蕭不凡正和青龍有一搭沒一搭地閒聊,餘光掃了一眼時間,臉色忽然一變。
他二話不說,一腳剎車踩死。
青龍還沒反應過來怎麼回事,蕭不凡已經推門下車。
蕭不凡繞到後備箱,熟練地搬出一口小鍋、一桶水、一包方便麵,外加一瓶便攜煤氣罐。
然後他蹲在馬路正中央,擰開煤氣,打火,燒水,動作行雲流水,一氣呵成。
坐在副駕的青龍看得人都傻了。
他愣了好幾秒才推開車門走下來,蹲在蕭不凡旁邊,看著鍋里冒起的白氣,滿腦子問號:
「龍王......您、您為什麼要在路中間煮麵啊?」
蕭不凡頭都沒抬,專注地盯著鍋底的氣泡,語氣焦急中透著認真:
「面還有一個小時就過期了!」
青龍張了張嘴,半天沒合上。
他腦子裡閃過無數個畫面。
從前在海外呼風喚雨的龍王,一擲千金眉頭都不皺一下的龍王,如今蹲在高速路上為一包快過期的方便麵急成這樣。
他鼻子一酸,眼眶發紅,聲音都啞了幾分:
「龍王......這些年,您受苦了!您等著,我這就叫龍王殿的兄弟回國,把那個柳家給你剷平了!」
蕭不凡一聽,急得手裡的筷子差點扔了,猛地抬頭:
「別別別!你這樣搞豈不是壞了我的大計?三年之期馬上就到,隱忍!要隱忍!」
青龍看著他一臉緊張的樣子,嘴唇動了動,最終還是把話咽了回去。
他嘆了口氣,緩緩蹲下身,默默地從蕭不凡手裡接過一雙筷子,幫著攪了攪鍋中的面。
「唉......龍王說什麼就是什麼吧。」
於是,一輛五菱宏光橫在路中間,兩個人才蹲在車後,就著一口小鍋煮一包即將過期的方便麵。
本就堵得水泄不通的高速路,這下更熱鬧了。
後頭的司機等了半天不見前車動彈,罵罵咧咧下來查看,走近一看直接氣笑了。
「臥槽?這兩人才是真的假的?在高速上煮麵?」
「好一個民以食為天!」
「瑪德擱這兒搞人心態呢?本來就堵得不行,現在直接成野炊現場了!」
「我來江城旅遊前就刷到這裡有兩個臥龍鳳雛,好像叫季辰和陸辰來著,現在看來,似乎還要再添加一個猛將!」
「......」
周圍議論紛紛,蕭不凡充耳不聞,權當是背景音。
他低頭滋溜滋溜地嗦著面,一副悠然自得的模樣,仿佛這車水馬龍的主幹道是他家後院。
一旁的青龍就沒這麼自在了,他表示壓力很大!
他是真沒經歷過這種陣仗,堂堂龍王殿四大護法之一。
之前跟著龍王南征北戰刀山火海都闖過來了,如今居然要在馬路中間陪人吃麵。
他想溜回車裡躲一躲,可龍王沒發話,他只能繃著臉站在原地,後背都滲出一層薄汗。
終於,後面的司機忍不住了。
喇叭被按得震天響,一個暴躁的嗓門扯著喊:
「你煮完面沒啊!!!」
蕭不凡被這一嗓子吼得手一抖,麵條嗆進了喉嚨,咳了好幾聲才緩過來。
他猛地回頭,頓時勃然大怒:
「區區螻蟻,已有取死之道!」
他偏頭看向青龍,語氣不容商量:
「青龍,你去收拾他。
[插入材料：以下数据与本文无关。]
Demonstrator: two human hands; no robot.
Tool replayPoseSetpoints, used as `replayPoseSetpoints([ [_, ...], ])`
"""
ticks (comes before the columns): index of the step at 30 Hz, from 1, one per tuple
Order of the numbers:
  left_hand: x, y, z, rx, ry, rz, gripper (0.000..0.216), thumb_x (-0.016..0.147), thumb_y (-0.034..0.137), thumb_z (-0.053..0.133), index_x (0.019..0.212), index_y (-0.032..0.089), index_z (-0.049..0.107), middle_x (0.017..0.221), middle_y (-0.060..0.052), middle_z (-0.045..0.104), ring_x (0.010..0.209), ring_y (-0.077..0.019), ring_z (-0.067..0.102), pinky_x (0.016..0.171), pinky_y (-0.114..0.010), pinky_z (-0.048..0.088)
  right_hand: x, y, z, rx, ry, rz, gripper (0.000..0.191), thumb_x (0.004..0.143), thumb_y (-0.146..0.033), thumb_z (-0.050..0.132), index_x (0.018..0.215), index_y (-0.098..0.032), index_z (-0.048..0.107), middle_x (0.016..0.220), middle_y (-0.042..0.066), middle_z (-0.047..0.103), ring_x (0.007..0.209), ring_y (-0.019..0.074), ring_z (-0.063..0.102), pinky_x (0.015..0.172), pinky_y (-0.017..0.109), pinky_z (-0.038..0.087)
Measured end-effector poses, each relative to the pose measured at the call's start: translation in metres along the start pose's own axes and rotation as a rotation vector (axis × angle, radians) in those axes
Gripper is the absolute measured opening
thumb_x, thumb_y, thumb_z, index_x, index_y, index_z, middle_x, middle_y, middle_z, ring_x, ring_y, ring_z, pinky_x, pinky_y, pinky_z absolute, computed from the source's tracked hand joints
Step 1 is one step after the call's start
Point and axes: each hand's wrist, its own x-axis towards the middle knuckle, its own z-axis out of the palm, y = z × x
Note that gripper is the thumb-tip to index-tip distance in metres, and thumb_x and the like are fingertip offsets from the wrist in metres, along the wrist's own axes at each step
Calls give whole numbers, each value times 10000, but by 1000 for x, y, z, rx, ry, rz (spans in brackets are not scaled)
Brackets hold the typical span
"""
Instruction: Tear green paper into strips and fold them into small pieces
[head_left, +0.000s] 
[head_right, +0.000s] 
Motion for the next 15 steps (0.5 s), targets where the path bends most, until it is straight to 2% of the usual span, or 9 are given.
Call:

」
青龍嘴角抽了一下,用手指了指自己,確認道:
「啊?我?」
蕭不凡眉頭微不可察地一壓:
「怎麼,這種小事還要本龍王親自出馬?」
青龍咬了咬牙,硬著頭皮走到那輛按喇叭的車前,敲了敲駕駛座的車窗,怒罵道:
「你吼什麼?沒看見龍王在吃麵?萬一惹惱了他,信不信老子把你扔江里餵魚?」
車裡的大哥半點沒被唬住,反倒嗤笑一聲:
「你他媽小說看多了吧?還龍王?老子還是龍王他爹呢!」
青龍臉色一沉,二話不說,一拳砸在引擎蓋上。
「嘭「的一聲悶響,鐵皮當場凹進去一個拳頭大的坑。
車裡的囂張氣焰瞬間啞了火,大哥瞪圓了眼睛,嘴巴張著,半天沒擠出一個字。
青龍滿意地收回拳頭,拍了拍手上的灰,冷冷丟下一句:
「禍從口出。下次再招惹龍王,你這引擎蓋是什麼下場,你就是什麼下場。」
說完轉身走回蕭不凡身邊。
蕭不凡見青龍回來後,挑了挑眉:
「解決了?」
青龍點了點頭,語氣輕描淡寫:
「跳樑小丑罷了,不值一提。」
蕭不凡嗯了一聲,顯然是對青龍十分的滿意。
他從塑膠袋裡抽出一雙一次性筷子遞過去:
「來,坐下一起吃。就當本龍王給你接風洗塵了。」
青龍看著那雙一次性筷子,又看了看路邊越堵越長的車龍,心裡默默嘆了口氣。
接風洗塵用路邊攤泡麵,他這輩子算是開了眼了。
但他面上不會表露出來一絲不滿,反而鄭重其事地接過筷子,朝蕭不凡拱了拱手:
「謝龍王賞。」
於是兩個人就這麼蹲在馬路中間,你一筷子我一筷子地嗦著面。
汽車喇叭聲此起彼伏地響,但他們充耳不聞,吃得旁若無人。
路過的車裡,一名女記者一眼瞥見熱點。
她立刻叫司機停車,下車舉著攝像頭就對準了兩人。
蕭不凡見又有人打擾他吃麵,下意識就要發飆。
但看清對方那清秀的面容後,火氣瞬間滅了個乾淨。
他連筷子都沒放下,反而露出一副笑眯眯的笑容。
「美女,有事兒?」
旁邊的青龍把自家龍王這堪比川劇變臉的速度看在眼裡,都不知道說什麼好了。
他嘴角微微抽了一下,壓低聲音問了一句:
「龍王,要不要屬下去把她打發走?」
蕭不凡扭頭瞪了他一眼,冷聲呵斥:
「打什麼打!吃你的面,別搗亂。」
青龍默默縮回脖子,低頭繼續嗦面,不說話了。
他算是明白了。
龍王對男人和對女人,用的根本是兩套規則。
女記者雖然職業素養過硬,但近距離對上蕭不凡那雙色眯眯打量人的眼睛,心裡還是生出幾分說不出的嫌棄。
真是錢難賺屎難吃!
但想到這個奇葩行為有熱度,也是強忍著繼續採訪。
她面上擠出職業化的笑容,把話筒往前遞了遞......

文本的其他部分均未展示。